**What is being asked:** Which lines of the data include the string "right"? List them all.

**Data excerpt:**
*** Begin section ***

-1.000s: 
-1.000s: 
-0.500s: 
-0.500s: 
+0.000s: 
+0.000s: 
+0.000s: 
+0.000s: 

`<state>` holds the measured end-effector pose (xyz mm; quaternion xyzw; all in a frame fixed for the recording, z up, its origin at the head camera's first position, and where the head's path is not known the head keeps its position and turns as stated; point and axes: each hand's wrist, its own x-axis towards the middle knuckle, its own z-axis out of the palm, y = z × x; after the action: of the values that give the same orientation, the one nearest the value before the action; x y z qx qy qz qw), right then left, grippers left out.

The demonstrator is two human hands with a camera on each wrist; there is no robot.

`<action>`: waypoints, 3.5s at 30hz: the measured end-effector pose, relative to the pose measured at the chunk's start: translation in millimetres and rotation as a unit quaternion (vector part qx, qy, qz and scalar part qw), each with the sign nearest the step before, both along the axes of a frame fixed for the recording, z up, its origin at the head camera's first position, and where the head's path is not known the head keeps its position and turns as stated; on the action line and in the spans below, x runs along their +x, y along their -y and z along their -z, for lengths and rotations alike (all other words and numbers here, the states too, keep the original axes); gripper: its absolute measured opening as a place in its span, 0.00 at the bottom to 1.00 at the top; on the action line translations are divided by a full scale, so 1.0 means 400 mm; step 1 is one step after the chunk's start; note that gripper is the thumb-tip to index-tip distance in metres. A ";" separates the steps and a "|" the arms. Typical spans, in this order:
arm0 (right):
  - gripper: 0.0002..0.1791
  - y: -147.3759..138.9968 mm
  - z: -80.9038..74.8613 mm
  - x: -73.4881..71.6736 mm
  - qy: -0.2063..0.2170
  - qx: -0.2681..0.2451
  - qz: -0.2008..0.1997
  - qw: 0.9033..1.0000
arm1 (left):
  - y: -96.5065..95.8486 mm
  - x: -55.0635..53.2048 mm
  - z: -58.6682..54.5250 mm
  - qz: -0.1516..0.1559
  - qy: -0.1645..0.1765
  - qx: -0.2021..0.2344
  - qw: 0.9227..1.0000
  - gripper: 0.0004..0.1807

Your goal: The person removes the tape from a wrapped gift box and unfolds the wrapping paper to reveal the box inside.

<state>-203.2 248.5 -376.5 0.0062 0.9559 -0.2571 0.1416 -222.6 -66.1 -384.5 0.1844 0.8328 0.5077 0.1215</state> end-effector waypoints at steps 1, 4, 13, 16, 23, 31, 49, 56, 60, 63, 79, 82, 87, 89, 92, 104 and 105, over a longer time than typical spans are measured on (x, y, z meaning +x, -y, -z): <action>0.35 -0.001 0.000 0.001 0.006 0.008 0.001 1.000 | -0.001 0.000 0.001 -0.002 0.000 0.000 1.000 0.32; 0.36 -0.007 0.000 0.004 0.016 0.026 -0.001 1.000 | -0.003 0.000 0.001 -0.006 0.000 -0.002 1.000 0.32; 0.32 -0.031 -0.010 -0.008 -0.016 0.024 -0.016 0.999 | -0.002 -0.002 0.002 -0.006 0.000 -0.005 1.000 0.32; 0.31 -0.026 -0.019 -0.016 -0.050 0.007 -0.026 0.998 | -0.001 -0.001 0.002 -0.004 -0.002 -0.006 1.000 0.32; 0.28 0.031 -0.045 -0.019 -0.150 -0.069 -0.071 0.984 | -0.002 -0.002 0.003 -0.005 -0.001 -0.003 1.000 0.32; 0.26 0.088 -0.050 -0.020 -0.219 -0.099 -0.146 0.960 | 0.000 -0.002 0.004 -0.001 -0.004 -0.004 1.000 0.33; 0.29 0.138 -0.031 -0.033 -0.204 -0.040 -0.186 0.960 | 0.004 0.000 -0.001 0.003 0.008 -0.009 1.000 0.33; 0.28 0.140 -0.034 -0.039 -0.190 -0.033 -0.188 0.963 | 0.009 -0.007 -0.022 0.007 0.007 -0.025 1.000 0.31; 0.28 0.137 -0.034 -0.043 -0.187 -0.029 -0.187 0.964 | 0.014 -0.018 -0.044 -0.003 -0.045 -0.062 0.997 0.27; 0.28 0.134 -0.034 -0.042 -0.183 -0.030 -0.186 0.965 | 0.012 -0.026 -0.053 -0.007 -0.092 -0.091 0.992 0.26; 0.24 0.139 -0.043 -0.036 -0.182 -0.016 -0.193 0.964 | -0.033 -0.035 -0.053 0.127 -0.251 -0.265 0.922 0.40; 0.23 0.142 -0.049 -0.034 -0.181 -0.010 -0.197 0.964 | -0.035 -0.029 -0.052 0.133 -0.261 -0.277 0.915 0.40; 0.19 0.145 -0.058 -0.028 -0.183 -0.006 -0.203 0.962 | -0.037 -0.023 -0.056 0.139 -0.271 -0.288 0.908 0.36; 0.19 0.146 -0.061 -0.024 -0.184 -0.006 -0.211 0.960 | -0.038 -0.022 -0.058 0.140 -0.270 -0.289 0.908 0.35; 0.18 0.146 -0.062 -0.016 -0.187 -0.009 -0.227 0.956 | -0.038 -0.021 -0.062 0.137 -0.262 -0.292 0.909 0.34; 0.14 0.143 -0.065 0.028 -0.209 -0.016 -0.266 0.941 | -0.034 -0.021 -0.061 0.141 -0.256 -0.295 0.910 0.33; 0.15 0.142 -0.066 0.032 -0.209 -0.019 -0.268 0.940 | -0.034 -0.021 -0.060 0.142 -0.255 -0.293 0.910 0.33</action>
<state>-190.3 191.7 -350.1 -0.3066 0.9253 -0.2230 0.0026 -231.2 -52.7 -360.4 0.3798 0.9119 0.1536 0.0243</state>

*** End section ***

**Answer to the problem:**
`<state>` holds the measured end-effector pose (xyz mm; quaternion xyzw; all in a frame fixed for the recording, z up, its origin at the head camera's first position, and where the head's path is not known the head keeps its position and turns as stated; point and axes: each hand's wrist, its own x-axis towards the middle knuckle, its own z-axis out of the palm, y = z × x; after the action: of the values that give the same orientation, the one nearest the value before the action; x y z qx qy qz qw), right then left, grippers left out.
arm0 (right):

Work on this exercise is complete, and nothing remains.